My evaluation accuracy is around 50%,where did I go wrong?

Question

My evaluation accuracy is around 50%,where did I go wrong?

Closed this issue 4 months ago · 3 comments

I can't use the gpt4,so I change the code and use TONGYIQIANWEN instead, and run the generate_quesion.py

--split=test
--prompt_repr=SQL
--k_shot=9
--example_type=QA
--selector_type=EUCDISQUESTIONMASK

The result file is here
questions.json

And I run the ask_llm.py. Because the TONGYIQIANWEN only have chat completion API, didn't have completion API, so I choose the ask_chat() function process in the chatgpt.py . Maybe this reason, the output result contains predicted sql and other response information.

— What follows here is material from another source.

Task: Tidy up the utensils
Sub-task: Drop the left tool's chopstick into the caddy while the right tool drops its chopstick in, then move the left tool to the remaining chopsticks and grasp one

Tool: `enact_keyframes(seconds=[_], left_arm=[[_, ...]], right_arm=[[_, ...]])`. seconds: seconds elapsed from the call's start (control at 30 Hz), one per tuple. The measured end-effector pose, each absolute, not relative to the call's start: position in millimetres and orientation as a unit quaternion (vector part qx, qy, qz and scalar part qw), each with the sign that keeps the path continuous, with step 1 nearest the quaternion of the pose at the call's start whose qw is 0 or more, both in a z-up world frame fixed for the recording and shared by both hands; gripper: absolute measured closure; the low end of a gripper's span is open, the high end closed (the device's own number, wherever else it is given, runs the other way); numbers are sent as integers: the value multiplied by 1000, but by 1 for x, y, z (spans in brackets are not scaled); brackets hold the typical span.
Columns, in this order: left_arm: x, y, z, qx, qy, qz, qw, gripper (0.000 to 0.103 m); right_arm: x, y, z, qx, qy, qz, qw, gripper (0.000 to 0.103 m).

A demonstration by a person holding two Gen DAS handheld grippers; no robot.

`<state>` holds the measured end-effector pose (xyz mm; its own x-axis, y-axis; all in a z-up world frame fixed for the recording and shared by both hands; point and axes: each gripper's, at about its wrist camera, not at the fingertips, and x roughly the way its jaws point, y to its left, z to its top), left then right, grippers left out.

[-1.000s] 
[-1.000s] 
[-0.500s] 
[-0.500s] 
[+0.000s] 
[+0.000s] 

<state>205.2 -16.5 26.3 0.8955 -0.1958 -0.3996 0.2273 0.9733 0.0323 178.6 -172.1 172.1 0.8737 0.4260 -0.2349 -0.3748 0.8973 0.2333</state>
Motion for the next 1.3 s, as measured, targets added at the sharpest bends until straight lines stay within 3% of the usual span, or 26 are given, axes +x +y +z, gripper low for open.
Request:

--openai_api_key=sk-***********
--base_url=https://dashscope.aliyuncs.com/compatible-mode/v1
--model=qwen-plus
--question=./out_put
--start_index=0
--end_index=10000

The result file is here
RESULTS_MODEL-qwen-plus.txt

so I write a function to get the sql from the output result file.
After that, I run the evaluation.py in spider project,the accuracy is around 50%.
And I found the direct reason is many predicted sql cause exception when invoke get_sql() function in process_sql.py.
Here is the spider evaluation output result on console, I copy it to the file.
evalution_result.txt

So where did I go wrong?

Answer 1 · 2024-11-25T02:54:01.000Z

Hi. When we were using an earlier version of Qwen, we encountered the same issue. The output, which included both SQL and analysis, led to parsing errors. This might be due to Qwen having a large amount of data for analysis before providing answers during the SFT phase. Perhaps you could try the latest version, Qwen2.5-coder.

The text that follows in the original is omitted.